- [TASK DETAILS]:
Without any pictures, print the lines below from the one that has "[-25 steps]" through the one that has "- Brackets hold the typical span", exactly and nothing else.

- [MATERIALS PROVIDED]:

┄┄┄┄┄┄

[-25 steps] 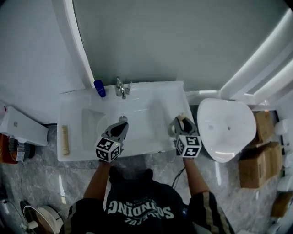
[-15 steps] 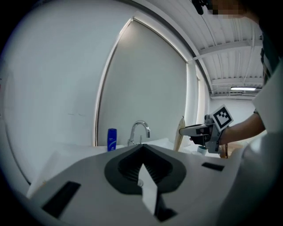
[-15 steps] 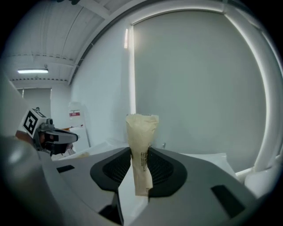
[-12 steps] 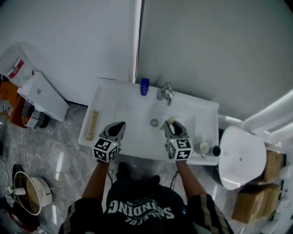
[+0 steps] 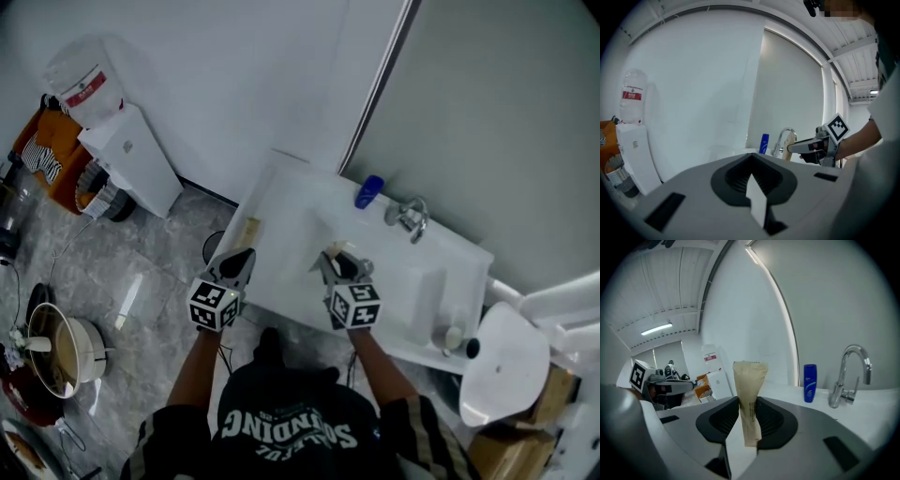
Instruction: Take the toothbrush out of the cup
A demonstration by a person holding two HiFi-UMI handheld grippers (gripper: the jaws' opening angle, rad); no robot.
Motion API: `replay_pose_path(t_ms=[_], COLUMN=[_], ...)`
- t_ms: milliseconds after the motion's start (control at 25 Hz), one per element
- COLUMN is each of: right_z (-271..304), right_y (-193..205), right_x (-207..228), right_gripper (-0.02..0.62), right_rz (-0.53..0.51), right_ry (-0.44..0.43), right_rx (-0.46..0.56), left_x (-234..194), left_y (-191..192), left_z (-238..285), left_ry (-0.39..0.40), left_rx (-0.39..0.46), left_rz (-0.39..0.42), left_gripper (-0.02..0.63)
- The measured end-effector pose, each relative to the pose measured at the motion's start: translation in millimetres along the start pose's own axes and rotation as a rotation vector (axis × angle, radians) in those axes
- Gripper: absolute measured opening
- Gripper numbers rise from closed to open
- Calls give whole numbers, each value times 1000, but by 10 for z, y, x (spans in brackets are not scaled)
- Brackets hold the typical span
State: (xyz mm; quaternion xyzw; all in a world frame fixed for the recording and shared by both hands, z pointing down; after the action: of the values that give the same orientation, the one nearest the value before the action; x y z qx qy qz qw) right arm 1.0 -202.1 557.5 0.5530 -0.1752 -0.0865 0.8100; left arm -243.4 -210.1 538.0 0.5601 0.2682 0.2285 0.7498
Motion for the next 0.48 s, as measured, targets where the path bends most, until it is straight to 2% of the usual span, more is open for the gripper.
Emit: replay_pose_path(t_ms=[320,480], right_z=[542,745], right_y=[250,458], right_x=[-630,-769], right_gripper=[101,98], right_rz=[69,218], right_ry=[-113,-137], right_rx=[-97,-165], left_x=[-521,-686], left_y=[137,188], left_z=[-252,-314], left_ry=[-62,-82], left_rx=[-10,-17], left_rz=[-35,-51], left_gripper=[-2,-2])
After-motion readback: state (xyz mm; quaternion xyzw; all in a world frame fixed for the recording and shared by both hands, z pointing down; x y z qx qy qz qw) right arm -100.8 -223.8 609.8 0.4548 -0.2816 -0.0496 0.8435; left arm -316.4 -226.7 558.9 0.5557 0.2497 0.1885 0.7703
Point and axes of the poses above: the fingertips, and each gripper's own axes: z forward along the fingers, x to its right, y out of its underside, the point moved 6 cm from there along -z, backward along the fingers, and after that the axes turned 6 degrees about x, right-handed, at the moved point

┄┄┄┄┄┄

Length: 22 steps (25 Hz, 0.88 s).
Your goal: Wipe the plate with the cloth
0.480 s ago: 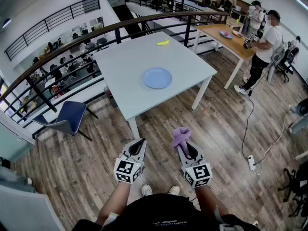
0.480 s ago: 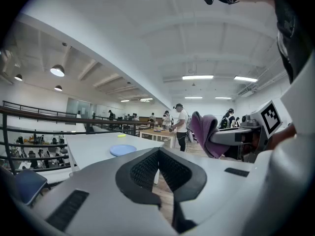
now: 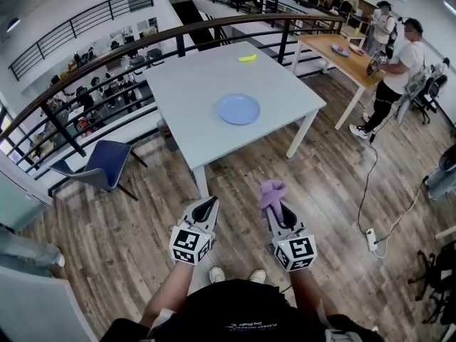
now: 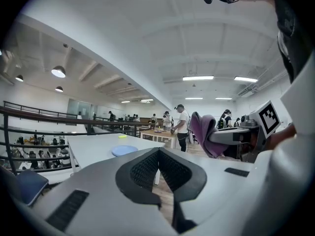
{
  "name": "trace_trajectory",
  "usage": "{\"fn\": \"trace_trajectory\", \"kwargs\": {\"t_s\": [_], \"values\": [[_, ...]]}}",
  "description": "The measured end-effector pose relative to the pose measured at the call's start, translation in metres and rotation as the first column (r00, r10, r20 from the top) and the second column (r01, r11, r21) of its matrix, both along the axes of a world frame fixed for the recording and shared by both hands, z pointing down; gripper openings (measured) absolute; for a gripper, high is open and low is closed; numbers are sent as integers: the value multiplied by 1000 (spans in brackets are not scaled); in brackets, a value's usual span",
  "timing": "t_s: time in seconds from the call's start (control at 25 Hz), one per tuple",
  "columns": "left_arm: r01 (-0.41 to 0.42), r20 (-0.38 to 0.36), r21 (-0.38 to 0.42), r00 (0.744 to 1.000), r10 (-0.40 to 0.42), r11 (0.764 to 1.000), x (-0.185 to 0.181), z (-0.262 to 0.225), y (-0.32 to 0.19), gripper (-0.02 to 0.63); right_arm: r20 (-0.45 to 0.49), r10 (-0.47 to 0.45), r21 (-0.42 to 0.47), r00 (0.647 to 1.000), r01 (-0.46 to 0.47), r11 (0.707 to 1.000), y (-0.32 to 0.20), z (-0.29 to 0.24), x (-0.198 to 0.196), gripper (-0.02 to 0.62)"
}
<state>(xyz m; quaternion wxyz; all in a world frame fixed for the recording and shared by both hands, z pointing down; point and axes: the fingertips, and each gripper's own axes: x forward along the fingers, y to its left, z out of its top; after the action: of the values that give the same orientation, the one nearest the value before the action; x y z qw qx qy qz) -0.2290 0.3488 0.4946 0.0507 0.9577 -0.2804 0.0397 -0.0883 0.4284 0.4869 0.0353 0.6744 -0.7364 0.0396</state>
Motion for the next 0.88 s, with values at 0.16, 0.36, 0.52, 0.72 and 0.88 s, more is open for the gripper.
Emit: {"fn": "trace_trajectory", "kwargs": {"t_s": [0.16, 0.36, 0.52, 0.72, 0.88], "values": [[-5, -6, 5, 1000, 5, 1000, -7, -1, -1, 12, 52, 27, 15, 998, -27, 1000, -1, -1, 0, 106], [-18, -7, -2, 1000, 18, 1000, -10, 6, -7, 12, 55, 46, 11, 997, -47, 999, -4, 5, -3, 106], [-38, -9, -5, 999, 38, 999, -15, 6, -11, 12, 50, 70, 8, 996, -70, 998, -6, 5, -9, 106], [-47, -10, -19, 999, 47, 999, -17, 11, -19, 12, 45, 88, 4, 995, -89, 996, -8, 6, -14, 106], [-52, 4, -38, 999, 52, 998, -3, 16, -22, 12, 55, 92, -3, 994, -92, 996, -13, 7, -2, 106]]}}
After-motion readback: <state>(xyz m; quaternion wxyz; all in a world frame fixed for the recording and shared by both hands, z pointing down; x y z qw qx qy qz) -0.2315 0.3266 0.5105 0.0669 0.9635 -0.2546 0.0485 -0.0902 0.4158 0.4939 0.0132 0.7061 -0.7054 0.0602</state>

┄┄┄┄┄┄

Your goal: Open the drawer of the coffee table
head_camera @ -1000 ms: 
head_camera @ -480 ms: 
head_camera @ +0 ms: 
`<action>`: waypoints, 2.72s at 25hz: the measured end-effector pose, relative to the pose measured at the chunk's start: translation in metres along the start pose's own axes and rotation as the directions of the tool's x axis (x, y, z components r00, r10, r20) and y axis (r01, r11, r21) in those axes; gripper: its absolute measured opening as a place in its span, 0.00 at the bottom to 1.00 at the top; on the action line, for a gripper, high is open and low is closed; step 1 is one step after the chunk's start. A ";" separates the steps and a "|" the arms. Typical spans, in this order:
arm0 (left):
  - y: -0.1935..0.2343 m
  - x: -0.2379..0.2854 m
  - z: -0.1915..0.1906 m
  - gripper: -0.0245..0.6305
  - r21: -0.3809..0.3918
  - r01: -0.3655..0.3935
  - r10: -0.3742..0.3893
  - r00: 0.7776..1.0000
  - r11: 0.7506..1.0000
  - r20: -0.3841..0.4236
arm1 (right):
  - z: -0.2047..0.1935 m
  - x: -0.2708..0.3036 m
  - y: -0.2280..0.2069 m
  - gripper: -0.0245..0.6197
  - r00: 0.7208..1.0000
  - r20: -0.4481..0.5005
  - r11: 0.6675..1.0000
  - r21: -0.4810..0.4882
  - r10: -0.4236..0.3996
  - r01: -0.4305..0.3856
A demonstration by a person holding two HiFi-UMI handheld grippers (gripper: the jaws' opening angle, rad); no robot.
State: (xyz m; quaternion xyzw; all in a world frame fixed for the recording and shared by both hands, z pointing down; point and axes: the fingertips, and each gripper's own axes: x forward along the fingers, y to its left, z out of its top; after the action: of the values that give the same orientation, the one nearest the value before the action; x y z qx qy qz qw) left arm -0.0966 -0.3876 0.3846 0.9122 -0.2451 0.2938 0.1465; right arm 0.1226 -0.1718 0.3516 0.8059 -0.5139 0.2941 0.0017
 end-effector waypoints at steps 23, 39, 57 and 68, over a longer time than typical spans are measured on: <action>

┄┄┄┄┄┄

- [YOUR SOLUTION]:
[-25 steps] 
[-15 steps] 
[-15 steps] 
[-12 steps] 
[+0 steps] 
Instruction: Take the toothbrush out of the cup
A demonstration by a person holding two HiFi-UMI handheld grippers (gripper: the jaws' opening angle, rad); no robot.
Motion API: `replay_pose_path(t_ms=[_], COLUMN=[_], ...)`
- t_ms: milliseconds after the motion's start (control at 25 Hz), one per element
- COLUMN is each of: right_z (-271..304), right_y (-193..205), right_x (-207..228), right_gripper (-0.02..0.62), right_rz (-0.53..0.51), right_ry (-0.44..0.43), right_rx (-0.46..0.56), left_x (-234..194), left_y (-191..192), left_z (-238..285), left_ry (-0.39..0.40), left_rx (-0.39..0.46), left_rz (-0.39..0.42), left_gripper (-0.02..0.63)
- The measured end-effector pose, each relative to the pose measured at the motion's start: translation in millimetres along the start pose's own axes and rotation as a rotation vector (axis × angle, radians) in those axes
- Gripper: absolute measured opening
- Gripper numbers rise from closed to open
- Calls give whole numbers, each value times 1000, but by 10 for z, y, x (spans in brackets are not scaled)
- Brackets hold the typical span

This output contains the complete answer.